Pedia que esquecesse o estilingue e prestasse atenção como era bonito o canto do sabiá na laranjeira quando o dia estava amanhecendo. Aconselhava, insistia, cobrava-me para não matar os bichinhos, mas não conseguia demover-me da idéia de ser um caçador de passarinho, como os  meninos lá da rua. O Marcinho, por exemplo, chegava pelo entardecer com a capanga cheia de sanhaçus, que ele havia abatido com bala de estilingue no jardim da Prefeitura.
- Cuidado com o Amigo-Folhagem - ela observou.
- Quem é esse Amigo-Folhagem?
- Um homem que vive no mato com o corpo coberto de folhas, protegendo os bichos e os pássaros. Ele castiga quando encontra alguém caçando os bichos e os pássaros nas matas.

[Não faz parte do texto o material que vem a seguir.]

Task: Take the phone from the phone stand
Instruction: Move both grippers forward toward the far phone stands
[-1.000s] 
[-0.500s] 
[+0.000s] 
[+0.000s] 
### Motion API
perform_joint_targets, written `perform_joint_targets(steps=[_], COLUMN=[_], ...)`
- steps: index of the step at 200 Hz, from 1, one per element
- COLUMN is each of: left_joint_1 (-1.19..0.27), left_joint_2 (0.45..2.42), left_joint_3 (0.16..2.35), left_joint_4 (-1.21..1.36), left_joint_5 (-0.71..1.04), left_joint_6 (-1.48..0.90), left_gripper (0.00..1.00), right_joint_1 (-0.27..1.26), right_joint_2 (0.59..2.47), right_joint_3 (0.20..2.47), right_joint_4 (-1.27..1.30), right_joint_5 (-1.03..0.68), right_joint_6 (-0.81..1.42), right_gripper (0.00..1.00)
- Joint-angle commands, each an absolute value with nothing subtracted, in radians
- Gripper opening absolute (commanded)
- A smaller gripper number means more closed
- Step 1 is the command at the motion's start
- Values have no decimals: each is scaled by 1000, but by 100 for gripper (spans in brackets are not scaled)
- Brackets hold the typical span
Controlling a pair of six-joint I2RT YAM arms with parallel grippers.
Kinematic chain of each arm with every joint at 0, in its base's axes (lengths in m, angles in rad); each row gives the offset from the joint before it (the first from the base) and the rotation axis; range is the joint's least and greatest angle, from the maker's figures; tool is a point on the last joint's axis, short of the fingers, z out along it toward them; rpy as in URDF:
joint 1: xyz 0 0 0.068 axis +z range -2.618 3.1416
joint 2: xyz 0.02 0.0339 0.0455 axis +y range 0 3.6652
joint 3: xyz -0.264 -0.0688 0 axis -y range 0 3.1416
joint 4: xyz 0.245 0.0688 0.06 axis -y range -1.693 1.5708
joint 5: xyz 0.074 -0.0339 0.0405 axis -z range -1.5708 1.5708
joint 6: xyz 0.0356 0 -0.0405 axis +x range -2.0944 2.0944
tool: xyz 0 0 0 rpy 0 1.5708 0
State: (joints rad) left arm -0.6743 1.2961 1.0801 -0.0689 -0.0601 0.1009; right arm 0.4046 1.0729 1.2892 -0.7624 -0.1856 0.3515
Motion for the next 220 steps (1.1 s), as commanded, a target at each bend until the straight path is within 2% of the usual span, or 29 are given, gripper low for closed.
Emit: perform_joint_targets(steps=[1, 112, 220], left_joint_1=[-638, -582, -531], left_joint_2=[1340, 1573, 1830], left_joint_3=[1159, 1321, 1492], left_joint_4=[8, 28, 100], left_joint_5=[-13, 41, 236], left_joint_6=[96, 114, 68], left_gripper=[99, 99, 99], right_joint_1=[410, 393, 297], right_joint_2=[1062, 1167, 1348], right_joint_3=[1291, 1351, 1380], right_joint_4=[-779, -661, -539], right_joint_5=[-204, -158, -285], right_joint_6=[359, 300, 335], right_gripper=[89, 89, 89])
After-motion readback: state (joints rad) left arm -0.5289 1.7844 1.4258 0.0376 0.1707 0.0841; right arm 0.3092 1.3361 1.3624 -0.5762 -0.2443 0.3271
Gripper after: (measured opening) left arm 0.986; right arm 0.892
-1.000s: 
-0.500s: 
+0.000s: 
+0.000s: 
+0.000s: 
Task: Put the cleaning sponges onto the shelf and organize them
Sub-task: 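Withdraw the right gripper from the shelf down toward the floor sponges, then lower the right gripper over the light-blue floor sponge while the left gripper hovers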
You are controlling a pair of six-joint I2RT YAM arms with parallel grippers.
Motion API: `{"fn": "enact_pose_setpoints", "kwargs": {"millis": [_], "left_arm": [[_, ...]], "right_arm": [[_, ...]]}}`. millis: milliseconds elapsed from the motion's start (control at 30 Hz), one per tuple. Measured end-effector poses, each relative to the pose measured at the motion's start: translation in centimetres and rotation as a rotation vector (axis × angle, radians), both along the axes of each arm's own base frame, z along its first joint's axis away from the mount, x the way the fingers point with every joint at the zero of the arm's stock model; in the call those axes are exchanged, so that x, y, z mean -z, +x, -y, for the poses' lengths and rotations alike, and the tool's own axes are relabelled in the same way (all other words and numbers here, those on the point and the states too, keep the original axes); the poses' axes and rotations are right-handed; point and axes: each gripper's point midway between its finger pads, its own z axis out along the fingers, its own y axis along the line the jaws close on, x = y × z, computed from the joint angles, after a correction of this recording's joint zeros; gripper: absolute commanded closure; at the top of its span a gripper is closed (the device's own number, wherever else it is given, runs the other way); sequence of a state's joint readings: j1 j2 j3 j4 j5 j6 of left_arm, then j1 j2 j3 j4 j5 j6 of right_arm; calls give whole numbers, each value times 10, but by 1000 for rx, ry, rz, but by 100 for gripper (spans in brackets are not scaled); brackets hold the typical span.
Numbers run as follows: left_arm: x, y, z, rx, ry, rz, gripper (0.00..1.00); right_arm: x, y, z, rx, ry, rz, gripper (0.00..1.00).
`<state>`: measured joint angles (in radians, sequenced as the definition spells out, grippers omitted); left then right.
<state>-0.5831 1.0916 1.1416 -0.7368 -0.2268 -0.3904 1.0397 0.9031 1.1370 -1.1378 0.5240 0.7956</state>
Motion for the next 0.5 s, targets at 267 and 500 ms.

O caçador fica perdido sem achar o caminho de volta, andando, andando, saindo no mesmo lugar. E tem mais: o Amigo-Folhagem não é como a caipora, que aceita promessa de fumo e cachaça feita pelo caçador para que o castigo seja desfeito.
Sem  ligar para o que minha mãe disse,  indaguei:
- Como é que esse  Amigo-Folhagem consegue viver no mato?
- Por onde ele passa, os bichos saltam e brincam no caminho. Os passarinhos voam e não param de cantar. Alguns chegam a pousar nos ombros dele.
- O que é que ele come pra não morrer de fome?
- Ele não precisa comer nada porque é um espírito encantado dos matos. Não tem idade como nós humanos e nunca morre.
- Ele tem amigo sem ser  passarinho e bicho?
- Tem a manhã e a noite como seus companheiros de viagem. O vento é outro velho amigo, que o acalenta quando dorme.
Achei que aquelas coisas que a mãe havia falado sobre o Amigo-Folhagem não passavam de invenção dela  para eu desistir de matar com o estilingue os passarinhos.
 No outro dia acordei cedo e, depois de exercitar minha pontaria durante horas, nas latas e garrafas que coloquei nas estacas, pela primeira vez fui caçar passarinho com o estilingue novinho.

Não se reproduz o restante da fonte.